§ **Problem requirements**
Repeat verbatim, and only, the lines of the data below, beginning at the line that contains "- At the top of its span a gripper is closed" and stopping after the line that contains "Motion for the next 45".

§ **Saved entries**

____

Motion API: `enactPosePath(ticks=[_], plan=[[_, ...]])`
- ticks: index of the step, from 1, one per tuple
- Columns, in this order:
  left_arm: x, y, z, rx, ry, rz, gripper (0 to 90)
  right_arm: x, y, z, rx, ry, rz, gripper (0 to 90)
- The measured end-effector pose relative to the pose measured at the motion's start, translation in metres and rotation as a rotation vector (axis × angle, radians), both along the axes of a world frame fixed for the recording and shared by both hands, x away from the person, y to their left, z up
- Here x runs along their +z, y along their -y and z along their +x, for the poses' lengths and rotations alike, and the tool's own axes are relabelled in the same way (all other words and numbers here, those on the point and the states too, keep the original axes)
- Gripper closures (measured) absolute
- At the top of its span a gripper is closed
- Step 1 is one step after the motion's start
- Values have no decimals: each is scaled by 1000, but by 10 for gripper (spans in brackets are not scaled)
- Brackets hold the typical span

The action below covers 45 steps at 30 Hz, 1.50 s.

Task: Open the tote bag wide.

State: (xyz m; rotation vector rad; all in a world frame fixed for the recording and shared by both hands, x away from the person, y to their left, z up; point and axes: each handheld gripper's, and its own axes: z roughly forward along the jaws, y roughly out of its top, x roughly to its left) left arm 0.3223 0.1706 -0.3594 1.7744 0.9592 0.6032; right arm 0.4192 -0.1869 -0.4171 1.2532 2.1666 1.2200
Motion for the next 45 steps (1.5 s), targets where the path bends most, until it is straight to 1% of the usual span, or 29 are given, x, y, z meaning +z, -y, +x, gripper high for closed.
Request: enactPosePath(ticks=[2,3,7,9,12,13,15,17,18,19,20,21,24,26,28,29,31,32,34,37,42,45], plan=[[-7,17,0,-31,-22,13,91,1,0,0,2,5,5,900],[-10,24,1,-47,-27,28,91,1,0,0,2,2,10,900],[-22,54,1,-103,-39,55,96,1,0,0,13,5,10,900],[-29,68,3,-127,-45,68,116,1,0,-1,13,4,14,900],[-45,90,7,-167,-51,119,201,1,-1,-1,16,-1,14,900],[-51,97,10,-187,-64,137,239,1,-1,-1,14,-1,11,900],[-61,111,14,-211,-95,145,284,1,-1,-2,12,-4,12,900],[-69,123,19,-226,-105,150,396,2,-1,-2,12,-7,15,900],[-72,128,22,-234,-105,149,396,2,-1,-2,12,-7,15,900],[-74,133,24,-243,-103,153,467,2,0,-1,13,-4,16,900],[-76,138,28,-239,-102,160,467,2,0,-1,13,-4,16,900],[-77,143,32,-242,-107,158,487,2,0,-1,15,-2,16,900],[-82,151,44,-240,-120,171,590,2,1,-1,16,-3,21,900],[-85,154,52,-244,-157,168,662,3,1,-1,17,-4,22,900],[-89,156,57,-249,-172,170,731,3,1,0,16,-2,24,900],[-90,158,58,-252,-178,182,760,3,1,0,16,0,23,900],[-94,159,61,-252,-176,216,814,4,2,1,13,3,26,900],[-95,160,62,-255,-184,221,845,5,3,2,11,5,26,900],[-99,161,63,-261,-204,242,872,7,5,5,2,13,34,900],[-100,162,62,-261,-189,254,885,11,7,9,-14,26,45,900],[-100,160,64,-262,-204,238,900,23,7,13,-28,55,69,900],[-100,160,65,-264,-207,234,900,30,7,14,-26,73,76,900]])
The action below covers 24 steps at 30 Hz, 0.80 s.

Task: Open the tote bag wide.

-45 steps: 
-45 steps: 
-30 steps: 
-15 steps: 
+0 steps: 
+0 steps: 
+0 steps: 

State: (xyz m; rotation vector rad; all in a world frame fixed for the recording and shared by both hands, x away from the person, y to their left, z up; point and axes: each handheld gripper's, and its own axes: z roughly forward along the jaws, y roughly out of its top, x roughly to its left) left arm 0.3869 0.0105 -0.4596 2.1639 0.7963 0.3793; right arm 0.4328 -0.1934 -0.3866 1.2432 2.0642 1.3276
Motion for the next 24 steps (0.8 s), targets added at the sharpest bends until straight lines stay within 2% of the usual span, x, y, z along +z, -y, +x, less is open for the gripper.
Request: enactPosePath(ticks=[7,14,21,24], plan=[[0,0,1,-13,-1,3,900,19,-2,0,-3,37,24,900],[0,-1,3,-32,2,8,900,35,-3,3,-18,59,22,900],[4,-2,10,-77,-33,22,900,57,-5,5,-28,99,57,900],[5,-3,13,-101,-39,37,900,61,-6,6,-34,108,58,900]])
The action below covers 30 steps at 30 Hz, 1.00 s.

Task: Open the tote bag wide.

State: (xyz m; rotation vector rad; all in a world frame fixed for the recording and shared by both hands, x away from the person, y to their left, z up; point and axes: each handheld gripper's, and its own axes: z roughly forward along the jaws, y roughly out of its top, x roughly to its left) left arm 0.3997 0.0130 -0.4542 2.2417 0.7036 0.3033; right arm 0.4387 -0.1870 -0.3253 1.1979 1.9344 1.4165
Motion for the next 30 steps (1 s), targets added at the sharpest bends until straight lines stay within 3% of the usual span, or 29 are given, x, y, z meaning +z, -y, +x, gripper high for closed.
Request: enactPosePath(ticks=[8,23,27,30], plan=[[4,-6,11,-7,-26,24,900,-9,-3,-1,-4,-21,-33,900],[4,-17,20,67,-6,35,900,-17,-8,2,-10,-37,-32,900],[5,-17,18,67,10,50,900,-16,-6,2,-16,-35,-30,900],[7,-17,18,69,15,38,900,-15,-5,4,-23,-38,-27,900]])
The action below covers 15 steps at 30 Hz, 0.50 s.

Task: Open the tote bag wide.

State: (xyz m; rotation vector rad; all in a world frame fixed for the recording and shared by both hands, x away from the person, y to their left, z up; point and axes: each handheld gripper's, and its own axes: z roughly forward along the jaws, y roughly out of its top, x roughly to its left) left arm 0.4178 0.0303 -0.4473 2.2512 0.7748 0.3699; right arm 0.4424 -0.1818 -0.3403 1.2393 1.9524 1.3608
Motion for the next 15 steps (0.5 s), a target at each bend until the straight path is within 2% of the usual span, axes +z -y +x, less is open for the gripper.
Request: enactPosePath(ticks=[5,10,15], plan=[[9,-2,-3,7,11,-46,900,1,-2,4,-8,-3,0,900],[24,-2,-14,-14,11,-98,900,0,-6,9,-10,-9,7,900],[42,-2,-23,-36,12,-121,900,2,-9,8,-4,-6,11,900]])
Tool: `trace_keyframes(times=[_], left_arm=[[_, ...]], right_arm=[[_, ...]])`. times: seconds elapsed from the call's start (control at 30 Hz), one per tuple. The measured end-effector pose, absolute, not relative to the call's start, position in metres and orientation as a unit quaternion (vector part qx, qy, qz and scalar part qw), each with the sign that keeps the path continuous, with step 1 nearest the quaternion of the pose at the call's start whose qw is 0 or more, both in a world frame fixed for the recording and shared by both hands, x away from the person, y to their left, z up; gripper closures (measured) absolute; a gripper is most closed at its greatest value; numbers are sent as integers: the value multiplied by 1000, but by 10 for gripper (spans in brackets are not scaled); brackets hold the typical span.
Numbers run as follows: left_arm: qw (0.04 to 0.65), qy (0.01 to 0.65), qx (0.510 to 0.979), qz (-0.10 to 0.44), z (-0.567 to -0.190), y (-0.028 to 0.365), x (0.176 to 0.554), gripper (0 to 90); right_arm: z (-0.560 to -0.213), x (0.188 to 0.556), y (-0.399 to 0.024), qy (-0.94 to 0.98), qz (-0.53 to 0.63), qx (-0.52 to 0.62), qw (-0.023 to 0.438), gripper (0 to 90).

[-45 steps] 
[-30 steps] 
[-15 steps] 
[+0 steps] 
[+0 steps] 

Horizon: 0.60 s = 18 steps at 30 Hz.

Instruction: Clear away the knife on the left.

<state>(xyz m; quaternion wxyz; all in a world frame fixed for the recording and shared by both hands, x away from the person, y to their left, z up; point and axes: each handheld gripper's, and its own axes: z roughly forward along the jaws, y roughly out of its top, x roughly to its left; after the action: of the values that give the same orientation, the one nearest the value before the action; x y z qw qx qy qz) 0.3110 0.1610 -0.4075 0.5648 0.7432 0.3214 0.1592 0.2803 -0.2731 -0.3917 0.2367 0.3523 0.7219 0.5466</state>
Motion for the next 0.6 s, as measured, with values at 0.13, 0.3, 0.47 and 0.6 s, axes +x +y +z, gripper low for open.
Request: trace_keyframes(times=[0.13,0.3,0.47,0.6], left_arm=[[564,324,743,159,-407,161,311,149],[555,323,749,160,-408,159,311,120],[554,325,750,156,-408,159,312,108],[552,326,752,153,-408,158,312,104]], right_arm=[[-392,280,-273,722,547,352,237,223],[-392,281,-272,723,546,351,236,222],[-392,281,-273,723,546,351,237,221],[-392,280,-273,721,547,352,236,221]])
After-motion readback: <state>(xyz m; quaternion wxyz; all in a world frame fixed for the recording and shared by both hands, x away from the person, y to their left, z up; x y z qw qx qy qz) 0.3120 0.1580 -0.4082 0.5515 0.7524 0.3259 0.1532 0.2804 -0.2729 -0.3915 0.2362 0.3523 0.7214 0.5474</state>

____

§ **The answer**
- At the top of its span a gripper is closed
- Step 1 is one step after the motion's start
- Values have no decimals: each is scaled by 1000, but by 10 for gripper (spans in brackets are not scaled)
- Brackets hold the typical span

The action below covers 45 steps at 30 Hz, 1.50 s.

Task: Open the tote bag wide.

State: (xyz m; rotation vector rad; all in a world frame fixed for the recording and shared by both hands, x away from the person, y to their left, z up; point and axes: each handheld gripper's, and its own axes: z roughly forward along the jaws, y roughly out of its top, x roughly to its left) left arm 0.3223 0.1706 -0.3594 1.7744 0.9592 0.6032; right arm 0.4192 -0.1869 -0.4171 1.2532 2.1666 1.2200
Motion for the next 45 steps (1.5 s), targets where the path bends most, until it is straight to 1% of the usual span, or 29 are given, x, y, z meaning +z, -y, +x, gripper high for closed.

This exercise has nothing further to it.